大学病院の最寄り駅の掲出と診断の遅れの調査で医療機関からの照会を月90件にした製薬企業の施策

概要

従業員1,000人以上の希少な疾患の治療薬を扱う製薬企業では、対象となる患者の数が少なく、症状に心当たりのある人も診療科にたどり着けないままだった。
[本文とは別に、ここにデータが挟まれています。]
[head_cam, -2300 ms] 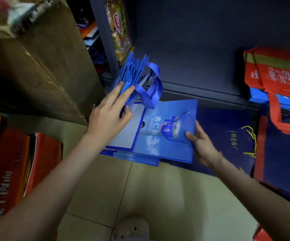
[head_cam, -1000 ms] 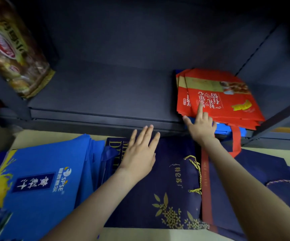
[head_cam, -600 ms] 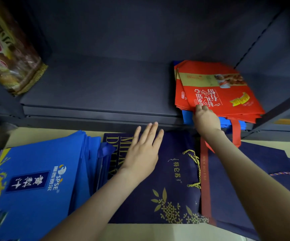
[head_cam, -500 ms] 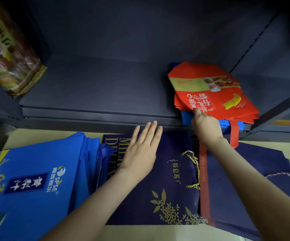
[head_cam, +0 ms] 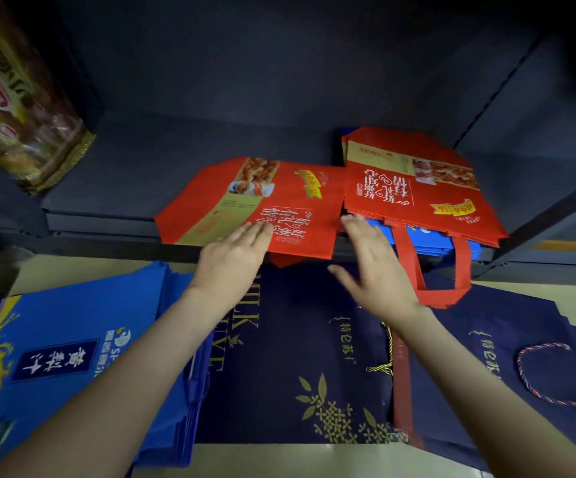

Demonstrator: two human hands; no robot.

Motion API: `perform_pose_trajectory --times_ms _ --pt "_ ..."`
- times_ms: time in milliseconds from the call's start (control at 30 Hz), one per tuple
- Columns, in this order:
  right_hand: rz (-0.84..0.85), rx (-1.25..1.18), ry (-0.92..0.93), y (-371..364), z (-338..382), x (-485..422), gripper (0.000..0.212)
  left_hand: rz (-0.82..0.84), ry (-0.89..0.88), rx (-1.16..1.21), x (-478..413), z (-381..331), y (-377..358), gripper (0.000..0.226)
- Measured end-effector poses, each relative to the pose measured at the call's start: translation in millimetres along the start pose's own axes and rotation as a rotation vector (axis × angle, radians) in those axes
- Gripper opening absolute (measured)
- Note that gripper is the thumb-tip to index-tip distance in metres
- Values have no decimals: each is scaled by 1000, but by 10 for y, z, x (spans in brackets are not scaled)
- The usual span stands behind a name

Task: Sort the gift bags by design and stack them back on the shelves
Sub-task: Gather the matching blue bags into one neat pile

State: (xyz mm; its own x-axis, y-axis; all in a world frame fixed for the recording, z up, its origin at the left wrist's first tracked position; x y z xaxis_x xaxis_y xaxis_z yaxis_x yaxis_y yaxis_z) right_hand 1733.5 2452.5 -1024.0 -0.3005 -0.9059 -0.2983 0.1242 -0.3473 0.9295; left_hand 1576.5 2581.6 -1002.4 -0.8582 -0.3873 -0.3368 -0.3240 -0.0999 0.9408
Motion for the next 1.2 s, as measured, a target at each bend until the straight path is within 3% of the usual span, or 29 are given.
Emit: perform_pose_trajectory --times_ms 100,267,367,433,500,567,633,733,800,900,967,1067,1200 --pt "-22 186 -189 -128 -244 -161 77 55 89 -56 23 167 -46 69" --pt "149 173 -453 -371 -503 -481 93 259 60 -57 142 207 -149 73" --pt "190 284 -554 -427 -600 -555 94 183 26 -53 223 213 -159 78" --pt "193 425 -566 -395 -619 -578 82 127 9 -56 269 251 -171 78" --pt "170 442 -543 -345 -647 -597 61 136 -15 -43 316 235 -159 76" --pt "34 308 -526 -225 -659 -579 47 119 -48 -9 346 188 -149 73" --pt "-175 82 -474 -46 -570 -519 46 95 -56 -2 382 155 -154 77" --pt "-338 -140 -199 183 -200 -431 52 52 -60 -19 407 81 -119 103" --pt "-290 -225 11 199 69 -367 61 -28 -54 -55 410 58 -73 119" --pt "-88 -253 186 21 314 -225 68 -127 -2 -75 374 62 -15 131" --pt "49 -297 225 -152 363 -108 60 -115 -14 -106 346 27 -19 117" --pt "219 -346 192 -313 348 -21 47 30 -56 -62 354 -30 -161 90" --pt "247 -221 72 -339 170 -88 69 88 -64 9 429 30 -262 79"
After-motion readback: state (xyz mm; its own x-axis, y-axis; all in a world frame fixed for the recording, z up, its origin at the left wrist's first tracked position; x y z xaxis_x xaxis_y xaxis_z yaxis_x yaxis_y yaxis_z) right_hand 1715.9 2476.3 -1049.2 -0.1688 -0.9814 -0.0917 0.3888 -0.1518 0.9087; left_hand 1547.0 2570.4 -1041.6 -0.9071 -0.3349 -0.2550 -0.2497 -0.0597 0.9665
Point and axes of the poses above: each hand's wrist, its own x-axis away from the middle knuckle, its own y-axis out of the back of the hand, z = x × y, the point moved 6 cm from there along -x, towards the middle knuckle, and after that the axes turned 3 degrees about x, right-handed, at the moved point
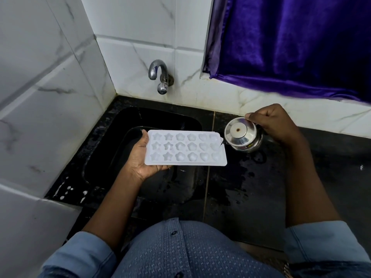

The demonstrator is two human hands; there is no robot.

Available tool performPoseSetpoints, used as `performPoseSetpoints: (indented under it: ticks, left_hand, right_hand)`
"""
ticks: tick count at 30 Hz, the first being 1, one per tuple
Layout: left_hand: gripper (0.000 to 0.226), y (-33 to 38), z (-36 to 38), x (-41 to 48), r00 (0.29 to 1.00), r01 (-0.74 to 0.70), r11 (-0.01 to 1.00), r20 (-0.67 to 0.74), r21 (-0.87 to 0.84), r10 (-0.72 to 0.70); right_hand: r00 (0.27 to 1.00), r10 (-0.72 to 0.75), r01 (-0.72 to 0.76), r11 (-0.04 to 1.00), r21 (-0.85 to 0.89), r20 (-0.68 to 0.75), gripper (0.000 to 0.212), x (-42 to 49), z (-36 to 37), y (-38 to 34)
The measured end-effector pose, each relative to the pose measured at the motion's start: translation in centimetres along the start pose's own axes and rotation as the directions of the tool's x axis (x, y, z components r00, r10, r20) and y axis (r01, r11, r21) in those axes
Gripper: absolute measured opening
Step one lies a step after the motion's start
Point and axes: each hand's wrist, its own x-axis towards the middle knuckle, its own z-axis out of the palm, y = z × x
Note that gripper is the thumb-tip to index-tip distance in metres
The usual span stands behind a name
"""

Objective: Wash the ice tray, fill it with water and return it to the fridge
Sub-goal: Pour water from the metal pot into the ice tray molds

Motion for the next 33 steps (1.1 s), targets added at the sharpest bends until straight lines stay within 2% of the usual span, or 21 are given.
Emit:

大学病院の最寄り駅でのポスター掲出と、診断までにかかった期間の調査の公表を実施。受診する診療科を疾患ごとに示した結果、医療機関からの照会が月90件に増加した。

企業プロフィール: 製薬 1,000人以上 100億円以上 マーケティング予算規模: 年間約1.2億円

実施した施策

1 交通広告・OOH
専門の外来を置く大学病院の最寄り30駅に、B0のポスターを2週間掲出する枠を年3回押さえた。薬の名前は出さず、見過ごされやすい症状の組み合わせを3つだけ挙げ、二次元コードから受診できる診療科を地域別に探せるページにつないだ。
目的・効果 掲出した駅の周辺での診療科の検索を3倍にし、医療機関からの照会を月90件受ける。
金額 1,200万円(大学病院の最寄り30駅・各2週間を年3回)
2 広報・PR
診断がつくまでにかかった期間を、患者の団体と協力して年1回調べ、症状が現れてから専門の外来に届くまでの経路を医学の媒体と一般の媒体の双方に配った。自社の薬には触れず、どの診療科で気づかれやすいかを科別に整理し、講演の依頼にもつなげた。
目的・効果 調査の記事化を年30本にし、医療機関からの照会を月90件まで積み上げる。